NAIROBI, Kenya (AP) – A five-story building collapsed Monday in central Nairobi with more than 280 construction workers inside, killing at least seven people and injuring more than 70, witnesses and officials said.
Rescuers dug into the rubble with their bare hands while the injured were loaded into any available car to be taken to hospitals. The hand of one trapped person could be seen waving for help from under a concrete beam.
Tens of thousands of people ran to the site, clogging roads and climbing atop the debris to watch the rescue. Riot police used truncheons to beat back the crowds and to clear roads for emergency vehicles
At the same time, however, police called for anyone with emergency training to come to the scene and help the rescue. Kenyatta General Hospital appealed for blood donations.
Dozens of soldiers, firefighters, police officers and Red Cross workers responded, using crow bars and metal cutters to free those trapped.
By nightfall, most of the onlookers had gone home and rescuers set up lights and began digging for survivors at five different places around the building. Meanwhile, a large bus with apparently failed brakes crashed through the medical triage area, injuring one medic and slamming into a parked ambulance.
Abbas Gullet, the secretary-general of the Kenya Red Cross, said the British government had agreed to send a special team with rescue dogs and high-tech equipment, due to arrive Tuesday morning.
Earlier, Health Minister Charity Ngilu had appealed for calm.
“We have doctors and health workers who have been mobilized, so it is now under control,” she said at the scene.
An Associated Press reporter saw three bodies at the construction site shortly after the collapse. Four others died while being treated, a hospital spokesman said.
Survivor Patrick Opiyo said he saw eight dead at the scene, although his figure could not be confirmed.
More than 70 people were taken to Kenyatta General, where six were in critical condition, said Dr. Samuel Ngiru, who works in the trauma department.
“If we do not get more blood, people will die,” he said.
One of the construction workers said that 280 men were on the site. Another, who would not give his name, said an inspector had warned last week that the structure was unsafe and they were trying to stabilize the building.
“We saw the building sink slowly and then sway from side to side. As we saw this, we fled the area. We never got that far _ it collapsed,” said Serengo Wekesa, who had been working at a neighboring building.
Wekesa said several women had set up stalls inside the building to sell food to workers and that they had their children with them. Ngiru said a 2-year-old boy was among the injured.
One worker, James Ofunyi, said the workers were on their lunch break, with many asleep in the building when it collapsed.
“I was taking a nap after having had lunch when I heard someone shouting to run, but I didn’t get downstairs fast enough because the building started falling,” Ofunyi said. “I jumped to the other side.”

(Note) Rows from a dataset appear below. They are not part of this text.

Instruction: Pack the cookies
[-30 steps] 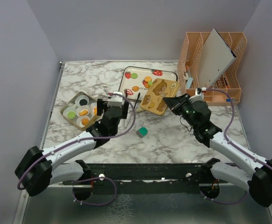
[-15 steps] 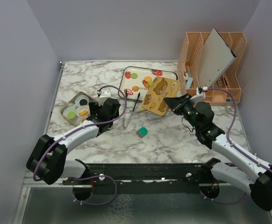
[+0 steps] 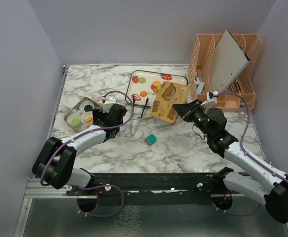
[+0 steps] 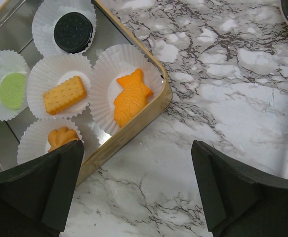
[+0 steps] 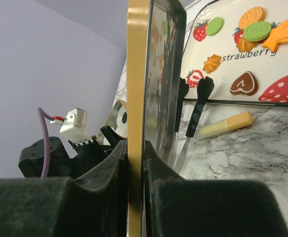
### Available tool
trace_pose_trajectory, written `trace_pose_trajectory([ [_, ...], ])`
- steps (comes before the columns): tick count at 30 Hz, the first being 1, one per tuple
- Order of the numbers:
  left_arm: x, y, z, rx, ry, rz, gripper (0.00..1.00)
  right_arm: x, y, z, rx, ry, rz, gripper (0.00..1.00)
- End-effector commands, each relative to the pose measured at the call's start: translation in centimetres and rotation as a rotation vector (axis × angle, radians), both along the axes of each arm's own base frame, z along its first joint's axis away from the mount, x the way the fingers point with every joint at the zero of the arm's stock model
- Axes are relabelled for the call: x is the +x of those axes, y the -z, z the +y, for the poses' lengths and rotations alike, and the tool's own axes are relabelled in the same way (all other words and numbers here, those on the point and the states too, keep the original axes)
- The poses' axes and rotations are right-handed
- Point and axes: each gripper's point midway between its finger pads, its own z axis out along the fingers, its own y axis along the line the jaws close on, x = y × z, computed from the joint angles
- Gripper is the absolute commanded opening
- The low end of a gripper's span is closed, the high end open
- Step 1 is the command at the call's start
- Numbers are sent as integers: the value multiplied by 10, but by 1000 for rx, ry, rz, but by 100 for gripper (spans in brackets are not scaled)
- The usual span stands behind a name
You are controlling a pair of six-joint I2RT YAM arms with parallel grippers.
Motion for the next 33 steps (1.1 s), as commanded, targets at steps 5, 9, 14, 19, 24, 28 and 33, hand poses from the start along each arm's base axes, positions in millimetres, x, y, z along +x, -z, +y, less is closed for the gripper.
trace_pose_trajectory([
  [5,0,12,3,24,-22,31,99,-2,-6,1,-3,-21,-26,2],
  [9,-2,20,-1,13,-10,67,99,-6,-7,5,0,-52,-28,2],
  [14,-2,21,-16,-65,37,86,98,-7,-7,6,4,-54,-26,2],
  [19,-5,23,-47,-212,127,116,95,-7,-10,6,9,-59,-31,2],
  [24,-8,15,-74,-367,189,110,92,-8,-9,6,9,-58,-29,2],
  [28,-10,3,-97,-496,235,87,90,-8,-9,7,8,-65,-30,2],
  [33,-11,-13,-134,-637,311,66,90,-10,-7,9,1,-81,-33,2],
])
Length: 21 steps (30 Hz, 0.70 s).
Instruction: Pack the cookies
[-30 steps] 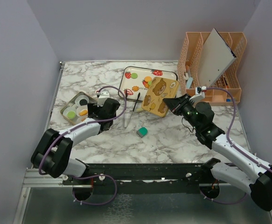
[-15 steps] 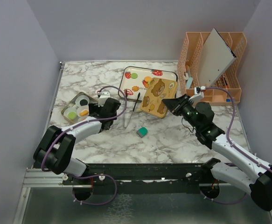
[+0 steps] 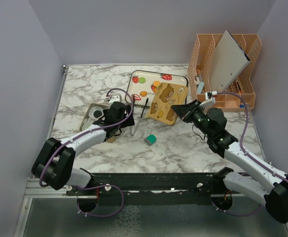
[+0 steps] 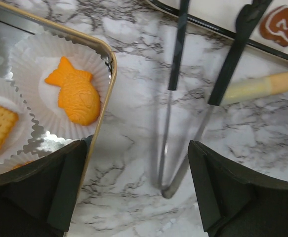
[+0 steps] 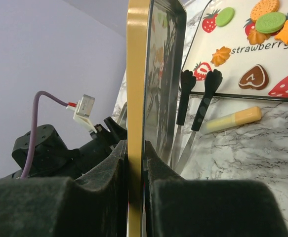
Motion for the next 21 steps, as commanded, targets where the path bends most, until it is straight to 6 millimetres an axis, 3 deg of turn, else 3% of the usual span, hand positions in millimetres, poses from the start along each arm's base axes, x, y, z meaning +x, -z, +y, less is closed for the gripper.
trace_pose_trajectory([
  [1,-8,-19,-57,-242,115,-4,90,-5,-7,3,-2,-37,-38,3],
  [6,-10,-34,-92,-340,175,-29,89,-9,-8,5,-6,-62,-52,3],
  [10,-7,-52,-95,-359,181,-76,90,-12,-7,8,1,-85,-50,2],
  [16,6,-92,-44,-247,55,-207,93,-17,-9,26,57,-182,-51,2],
  [21,7,-102,3,-179,-46,-207,96,-16,-12,53,130,-314,-43,2],
])
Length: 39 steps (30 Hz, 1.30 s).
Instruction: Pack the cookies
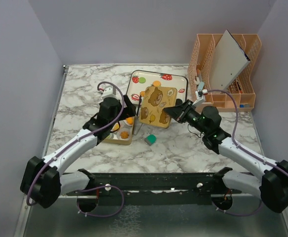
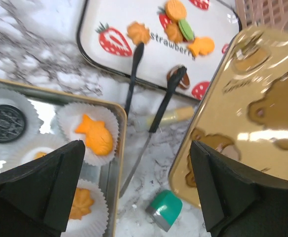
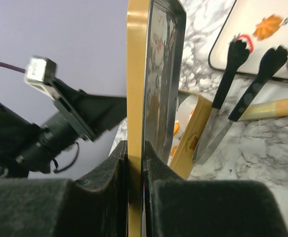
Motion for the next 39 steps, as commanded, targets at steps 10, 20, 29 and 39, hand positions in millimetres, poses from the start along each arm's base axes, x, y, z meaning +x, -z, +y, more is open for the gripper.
trace_pose_trajectory([
  [10,9,-37,135,45,-210,67,98,-5,-10,86,245,-250,56,0],
  [20,-5,2,178,0,-241,169,99,1,4,154,352,-278,181,0],
  [29,-8,33,181,-51,-231,231,97,9,33,202,380,-260,278,0],
  [39,-11,38,187,-51,-248,240,96,15,75,223,346,-203,341,0],
])
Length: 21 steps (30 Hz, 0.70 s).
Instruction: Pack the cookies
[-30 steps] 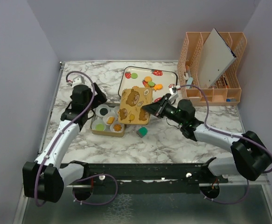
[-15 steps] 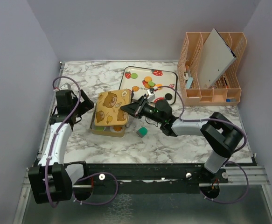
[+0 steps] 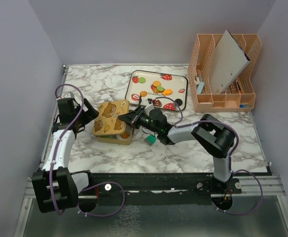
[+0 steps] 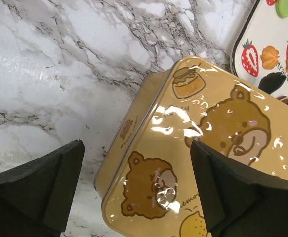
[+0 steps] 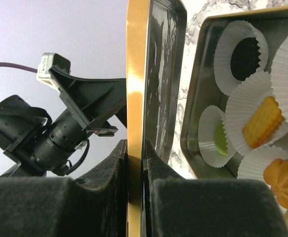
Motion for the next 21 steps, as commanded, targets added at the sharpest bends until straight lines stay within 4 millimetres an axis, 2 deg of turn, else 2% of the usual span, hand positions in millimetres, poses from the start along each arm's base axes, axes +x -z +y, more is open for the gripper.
trace_pose_trajectory([
  [1,-1,5,-9,-40,53,-7,95,6,0,5,32,53,0,0],
  [5,-2,13,-23,-100,115,15,90,0,20,1,-8,62,23,3],
  [9,-3,18,-28,-122,142,35,88,2,35,-8,-41,104,38,9],
  [16,-5,25,-38,-155,184,56,85,-5,50,-16,-87,98,46,26],
  [21,-5,26,-43,-155,203,63,84,-7,56,-27,-123,120,36,32],
])
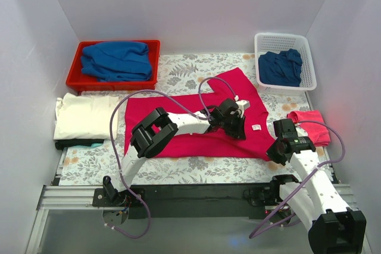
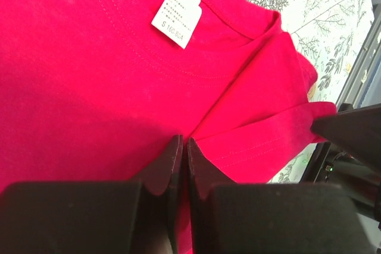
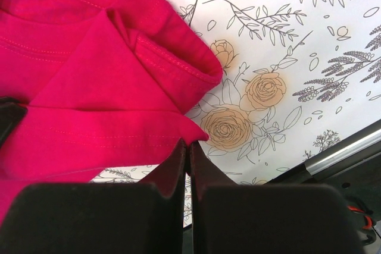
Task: Fold and stack the t-shirts
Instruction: Fold the flattened tshirt in 1/3 of the way
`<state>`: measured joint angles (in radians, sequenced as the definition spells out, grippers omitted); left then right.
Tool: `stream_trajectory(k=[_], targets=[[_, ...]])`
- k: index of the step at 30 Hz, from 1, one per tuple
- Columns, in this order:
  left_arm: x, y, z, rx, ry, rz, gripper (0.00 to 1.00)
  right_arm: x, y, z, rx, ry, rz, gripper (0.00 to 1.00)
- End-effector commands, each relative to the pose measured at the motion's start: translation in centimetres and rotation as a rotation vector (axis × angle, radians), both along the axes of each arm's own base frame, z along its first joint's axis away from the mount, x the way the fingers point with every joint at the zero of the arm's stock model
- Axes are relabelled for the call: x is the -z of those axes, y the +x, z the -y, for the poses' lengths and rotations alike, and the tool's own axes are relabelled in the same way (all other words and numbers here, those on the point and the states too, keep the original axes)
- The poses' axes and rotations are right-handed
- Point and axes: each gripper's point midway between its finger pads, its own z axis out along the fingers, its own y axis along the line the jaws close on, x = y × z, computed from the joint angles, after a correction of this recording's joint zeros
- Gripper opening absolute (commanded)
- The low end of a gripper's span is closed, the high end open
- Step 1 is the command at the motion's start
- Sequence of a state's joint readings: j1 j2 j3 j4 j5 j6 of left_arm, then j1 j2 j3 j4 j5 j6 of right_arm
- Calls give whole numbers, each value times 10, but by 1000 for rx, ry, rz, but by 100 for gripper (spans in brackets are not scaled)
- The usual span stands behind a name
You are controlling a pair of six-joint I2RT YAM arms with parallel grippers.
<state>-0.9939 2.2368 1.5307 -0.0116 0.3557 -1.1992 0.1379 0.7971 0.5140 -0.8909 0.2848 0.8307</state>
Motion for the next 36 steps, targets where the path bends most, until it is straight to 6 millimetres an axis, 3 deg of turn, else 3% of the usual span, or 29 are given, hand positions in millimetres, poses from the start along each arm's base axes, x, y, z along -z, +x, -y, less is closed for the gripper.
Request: stream_trajectory(k=[1,19,24,30,36], targets=[[-32,-2,1,3,-32,43,0,-5,-1,0,-7,-4,9,2],[-103,11,-9,-115,-122,176,0,-18,4,0,3,11,82,1],[-102,22,-17,-191,-107,205,0,-31,15,4,-5,-24,111,1],[-90,38,-25,-290,-63,226,0,-52,48,19,-7,-129,182,1],[-76,50,-35,-378,-17,244,0,-73,96,23,-64,-201,261,1]])
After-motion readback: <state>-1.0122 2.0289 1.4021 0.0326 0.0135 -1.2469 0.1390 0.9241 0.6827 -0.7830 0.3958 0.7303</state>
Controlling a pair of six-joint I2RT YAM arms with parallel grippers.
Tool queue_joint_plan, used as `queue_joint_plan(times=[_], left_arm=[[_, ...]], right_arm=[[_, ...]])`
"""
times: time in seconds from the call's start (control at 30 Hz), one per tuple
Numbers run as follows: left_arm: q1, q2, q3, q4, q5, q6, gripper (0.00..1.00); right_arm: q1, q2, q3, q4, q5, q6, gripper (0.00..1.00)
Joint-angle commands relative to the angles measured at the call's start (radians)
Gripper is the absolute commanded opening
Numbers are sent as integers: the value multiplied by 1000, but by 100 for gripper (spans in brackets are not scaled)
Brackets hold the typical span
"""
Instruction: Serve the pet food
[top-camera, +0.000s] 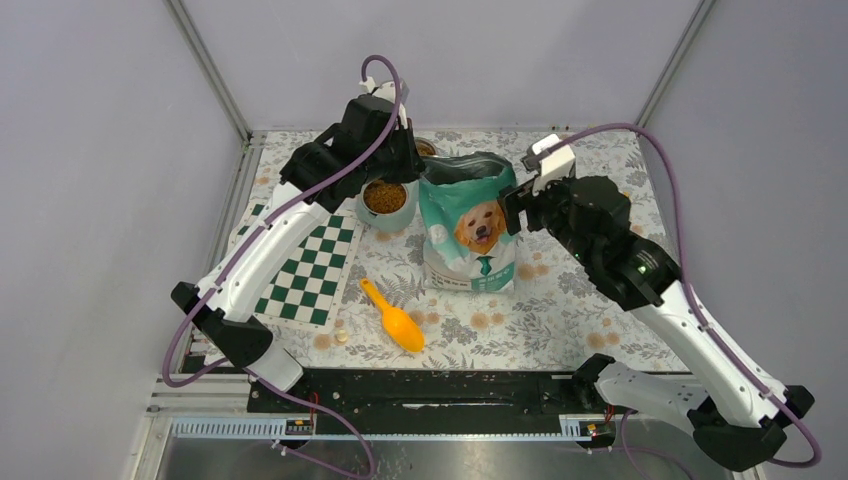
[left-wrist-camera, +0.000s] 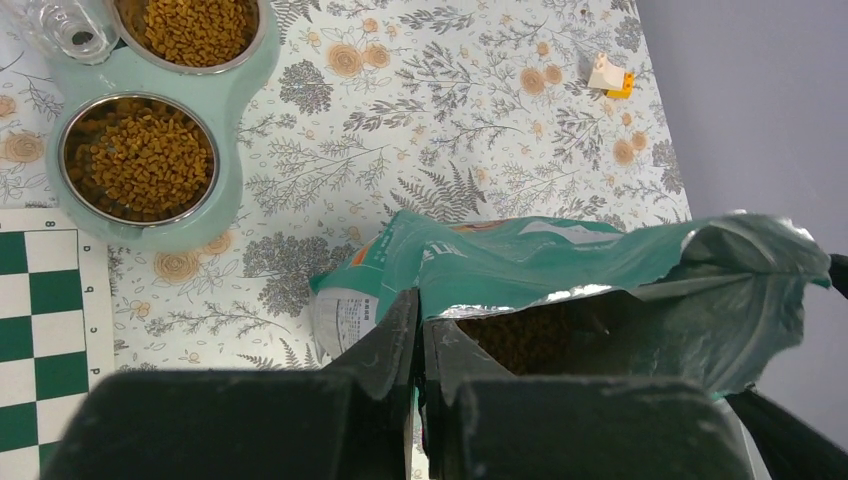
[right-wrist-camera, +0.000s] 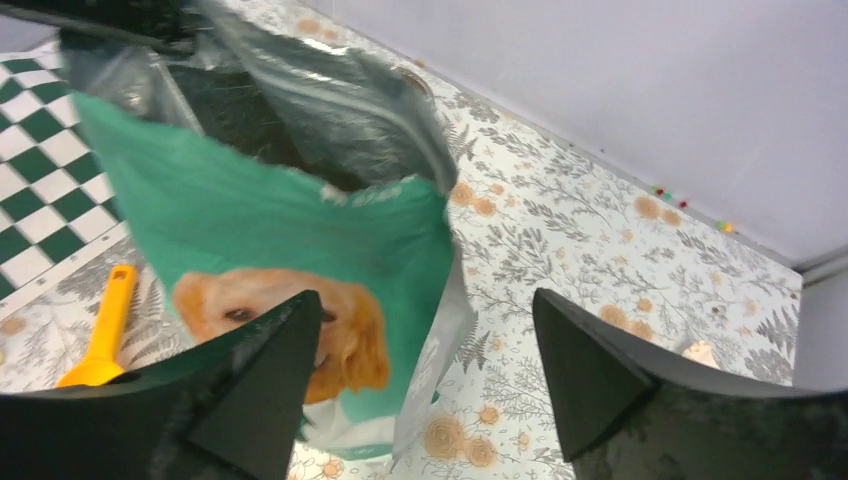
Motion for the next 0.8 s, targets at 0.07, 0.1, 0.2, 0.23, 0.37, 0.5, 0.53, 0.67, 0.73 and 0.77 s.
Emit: queue_joint_plan(times=[0.07, 0.1, 0.2, 0.23, 0.37, 0.5, 0.53, 0.67, 0.73, 0.77], left_arm=[[35, -56, 18, 115, -27, 10, 0], [37, -55, 22, 115, -26, 14, 0], [39, -64, 23, 126, -18, 40, 0], [38, -68, 22, 130, -14, 50, 0], [39, -75, 20, 136, 19, 68, 0], [39, -68, 21, 135, 30, 57, 0], [38, -67, 23, 135, 28, 55, 0], [38, -62, 33, 136, 26, 52, 0], [38, -56, 43, 131, 28, 52, 0], [39, -53, 49, 128, 28, 52, 0]], right_arm=[[-39, -13, 14, -112, -249, -23, 92], [-46, 0, 26, -144, -281, -29, 93], [-80, 60, 87, -224, -356, -57, 93], [-99, 80, 110, -239, -376, -59, 93], [-206, 149, 206, -253, -442, -36, 92], [-295, 182, 270, -247, -542, -59, 91], [-304, 181, 274, -247, -582, -107, 91], [-315, 178, 260, -274, -771, -265, 90], [-318, 208, 292, -341, -852, -321, 88], [-318, 226, 308, -370, -887, -347, 87]])
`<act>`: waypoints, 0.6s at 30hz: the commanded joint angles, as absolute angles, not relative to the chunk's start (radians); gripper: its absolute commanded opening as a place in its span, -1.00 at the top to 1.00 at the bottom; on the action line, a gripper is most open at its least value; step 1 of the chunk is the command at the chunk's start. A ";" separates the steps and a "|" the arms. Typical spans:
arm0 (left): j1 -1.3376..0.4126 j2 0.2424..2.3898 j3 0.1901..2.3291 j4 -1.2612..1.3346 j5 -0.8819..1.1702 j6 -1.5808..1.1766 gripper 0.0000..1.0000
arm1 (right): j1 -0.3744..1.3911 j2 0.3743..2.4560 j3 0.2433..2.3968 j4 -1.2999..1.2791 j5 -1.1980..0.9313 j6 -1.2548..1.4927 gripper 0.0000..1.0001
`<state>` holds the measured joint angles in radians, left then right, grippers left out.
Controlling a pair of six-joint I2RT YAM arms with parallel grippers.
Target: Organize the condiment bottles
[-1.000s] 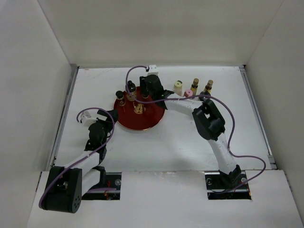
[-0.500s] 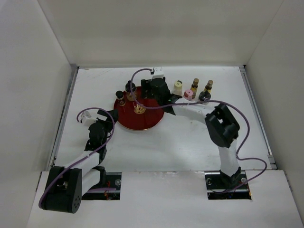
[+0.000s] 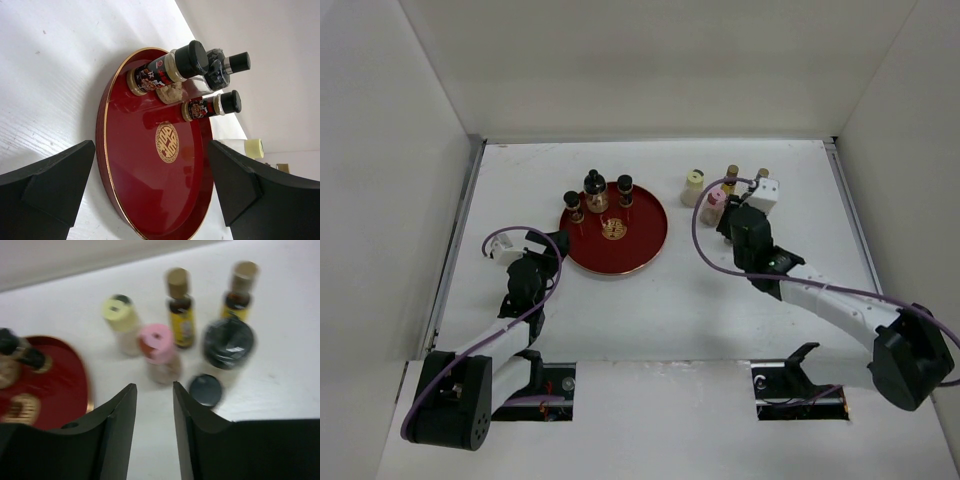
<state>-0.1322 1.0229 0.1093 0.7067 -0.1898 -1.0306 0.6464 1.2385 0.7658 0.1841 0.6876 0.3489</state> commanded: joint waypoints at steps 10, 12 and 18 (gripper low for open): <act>-0.145 1.009 0.121 0.758 -0.196 -1.038 -1.00 | 0.535 1.288 0.742 0.084 0.650 0.459 -0.62; -0.139 1.008 0.120 0.758 -0.192 -1.040 -1.00 | 0.532 1.324 0.759 0.095 0.646 0.456 -0.64; -0.140 1.023 0.123 0.759 -0.189 -1.043 -1.00 | 0.501 1.410 0.787 0.130 0.627 0.453 -0.59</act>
<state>-0.1444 1.0229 0.1093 0.7067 -0.1909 -1.0313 0.5148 1.3891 0.7338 0.0799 0.6445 0.4423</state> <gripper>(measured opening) 0.997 0.797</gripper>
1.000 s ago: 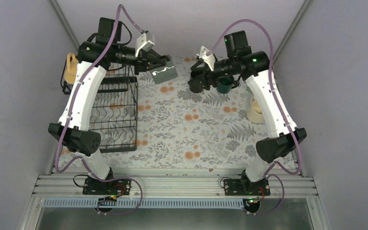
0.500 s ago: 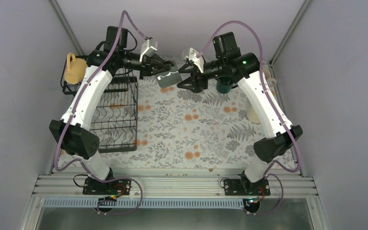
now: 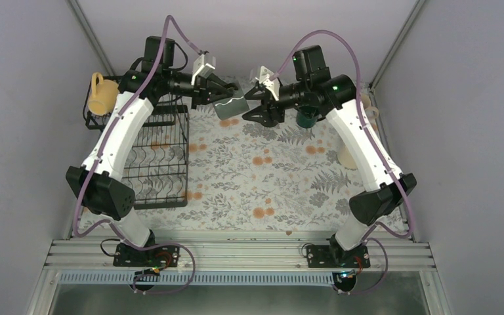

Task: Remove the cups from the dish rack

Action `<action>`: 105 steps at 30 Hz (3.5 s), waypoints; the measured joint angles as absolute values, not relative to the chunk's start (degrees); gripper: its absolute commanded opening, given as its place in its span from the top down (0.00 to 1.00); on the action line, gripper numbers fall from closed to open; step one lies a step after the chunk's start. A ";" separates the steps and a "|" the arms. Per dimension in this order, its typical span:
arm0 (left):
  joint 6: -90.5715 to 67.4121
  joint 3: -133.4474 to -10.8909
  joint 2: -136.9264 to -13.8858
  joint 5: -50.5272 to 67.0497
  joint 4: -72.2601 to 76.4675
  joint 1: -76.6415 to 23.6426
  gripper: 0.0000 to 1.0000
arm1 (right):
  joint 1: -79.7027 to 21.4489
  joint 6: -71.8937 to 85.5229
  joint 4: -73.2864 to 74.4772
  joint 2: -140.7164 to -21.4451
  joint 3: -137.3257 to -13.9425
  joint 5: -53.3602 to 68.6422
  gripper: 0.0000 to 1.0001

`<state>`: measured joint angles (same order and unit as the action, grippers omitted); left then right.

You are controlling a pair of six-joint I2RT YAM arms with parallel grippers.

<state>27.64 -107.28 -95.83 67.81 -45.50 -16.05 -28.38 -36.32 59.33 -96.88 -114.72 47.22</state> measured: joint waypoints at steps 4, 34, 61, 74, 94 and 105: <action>29.23 -107.28 -95.72 67.53 -47.00 -16.56 0.98 | -28.47 -36.32 58.67 -95.13 -112.46 46.63 0.32; 28.88 -108.86 -94.35 71.83 -47.40 -17.85 0.98 | -28.58 -36.29 59.31 -93.23 -108.97 47.20 0.64; 33.36 -109.95 -84.14 44.60 -46.30 -18.17 0.00 | -23.57 -36.07 68.34 -92.38 -103.55 24.67 0.96; 42.92 -102.65 -81.47 -4.01 -41.76 -12.58 0.00 | -13.13 -37.65 68.73 -97.67 -89.08 6.68 0.96; 43.90 -105.14 -80.84 -6.35 -42.04 5.21 0.00 | -13.43 -37.41 62.50 -108.90 -85.91 -3.64 0.60; 38.50 -105.65 -81.25 -4.51 -46.35 11.81 0.00 | -14.15 -36.58 62.92 -106.54 -97.34 -4.80 0.49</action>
<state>38.50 -105.65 -81.25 -4.51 -46.35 11.81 -14.15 -36.58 62.92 -106.54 -97.34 -4.80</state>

Immediately after the collapse, hundreds of bystanders formed lines to carry away chunks of concrete and wooden scaffolding, which a front loader then pushed away from the site.
Two survivors were pulled out more than an hour after the collapse, prompting the crowds to erupt in cheers. But there were fears that others were caught between the floors that collapsed on top of one another.
Most of injuries came during the collapse, but some were hurt in the stampede that followed, when Nairobi’s normally crowded streets turned into chaos, Ngiru said.
Evans Omolo, 11, was knocked to the ground and trampled.
“I was coming home from school when I heard a whoosh and people started running, and I was pushed over,” he said, clutching his broken arm at the hospital. “I couldn’t see what was happening, but people were jumping on me as they ran past.”
The lower floors of the building were filled with construction workers when it suddenly collapsed, said one of the laborers, Patrick Opiyo, who was digging for survivors. Parts of the exterior walls were still standing.
“This is all about building standards,” said army Brig. George Kyaka, who led the military response. “But those who are alive are the priority now.”
Vice President Moody Awori visited the scene to check on the rescue effort.
“It is very important that we put in place mechanisms to ensure that only properly designed buildings are built,” Awori said, declining to comment further.